Excel Module for dost. This module contains functions for working with excel and spreadsheets

Examples:

>>> excel.get_row_column_count(df=df)
    (10, 5)
>>> excel.get_single_cell(df=df,column_name="Column1", cell_number=1)
    "abc"
>>> excel.excel_create_file(output_folder="C:\Users\user\Desktop", output_filename="test.xlsx", output_sheetname="Sheet1")

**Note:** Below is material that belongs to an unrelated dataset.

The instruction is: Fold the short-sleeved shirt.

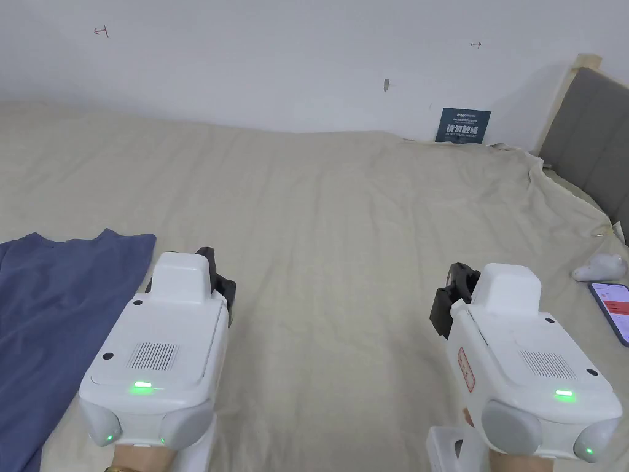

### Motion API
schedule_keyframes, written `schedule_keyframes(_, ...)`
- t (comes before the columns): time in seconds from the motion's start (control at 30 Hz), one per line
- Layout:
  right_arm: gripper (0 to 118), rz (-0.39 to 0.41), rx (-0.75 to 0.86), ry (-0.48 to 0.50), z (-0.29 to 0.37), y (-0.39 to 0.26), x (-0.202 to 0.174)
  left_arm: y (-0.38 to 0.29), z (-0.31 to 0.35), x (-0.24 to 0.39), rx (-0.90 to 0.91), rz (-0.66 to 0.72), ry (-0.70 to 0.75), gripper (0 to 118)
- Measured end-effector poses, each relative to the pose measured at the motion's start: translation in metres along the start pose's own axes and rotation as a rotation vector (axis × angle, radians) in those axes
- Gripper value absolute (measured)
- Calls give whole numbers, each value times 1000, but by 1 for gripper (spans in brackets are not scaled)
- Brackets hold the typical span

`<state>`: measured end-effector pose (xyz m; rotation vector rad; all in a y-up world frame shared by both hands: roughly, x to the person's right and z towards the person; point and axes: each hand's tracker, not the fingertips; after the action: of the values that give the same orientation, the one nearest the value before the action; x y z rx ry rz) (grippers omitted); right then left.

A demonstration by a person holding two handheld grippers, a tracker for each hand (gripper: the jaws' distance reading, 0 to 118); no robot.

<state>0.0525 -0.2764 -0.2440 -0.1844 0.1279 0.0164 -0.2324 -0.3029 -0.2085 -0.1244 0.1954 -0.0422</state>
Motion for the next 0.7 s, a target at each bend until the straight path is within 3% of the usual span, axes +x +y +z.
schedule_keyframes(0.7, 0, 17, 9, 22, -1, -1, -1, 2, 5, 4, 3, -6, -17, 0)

This module contains the following functions:

  • authenticate_google_spreadsheet(credential_file_path): This creates authentication object for google spreadsheet.
  • get_dataframe_from_google_spreadsheet(auth, spreadsheet_url, sheet_name): Get dataframe from google spreadsheet.
  • tabular_data_from_website(website_url, table_number): Get tabular data from website.
  • upload_dataframe_to_google_spreadsheet(auth, spreadsheet_url, sheet_name, df): Upload dataframe to google spreadsheet.
  • create_file(output_folder, output_filename, output_sheetname): Create excel file.
  • to_dataframe(input_filepath, input_sheetname, header): Convert excel file to dataframe.
  • get_row_column_count(df): Get row and column count of dataframe.
  • dataframe_to_excel(df, output_folder, output_filename, output_sheetname, mode): Convert dataframe to excel file.
  • set_single_cell(df, column_name, cell_number, value): Set single cell value in excel file.
  • get_single_cell(df, column_name, cell_number, header): Get single cell value from excel file.
  • get_all_header_columns(df): Get all header columns from excel file.
  • get_all_sheet_names(input_filepath): Get all sheet names from excel file.
  • drop_columns(df, cols): Drop columns from data frame.
  • clear_sheet(df): Clear sheet from excel file.
  • remove_duplicates(df, column_name): Remove duplicates from excel file.
  • isNaN(value): Check if value is NaN.
  • df_from_list(list_of_lists, column_names): Create dataframe from list of lists.
  • df_from_string(df_string, word_delimiter, line_delimiter, column_names): Create dataframe from string.
  • df_extract_sub_df(df, row_start, row_end, column_start, column_end): Extract sub dataframe from dataframe.
  • set_value_in_df(df, row_number, column_number, value): Set value in dataframe.
  • get_value_in_df(df, row_number, column_number): Get value from dataframe.
  • df_drop_rows(df, row_start, row_end): Drop rows from dataframe.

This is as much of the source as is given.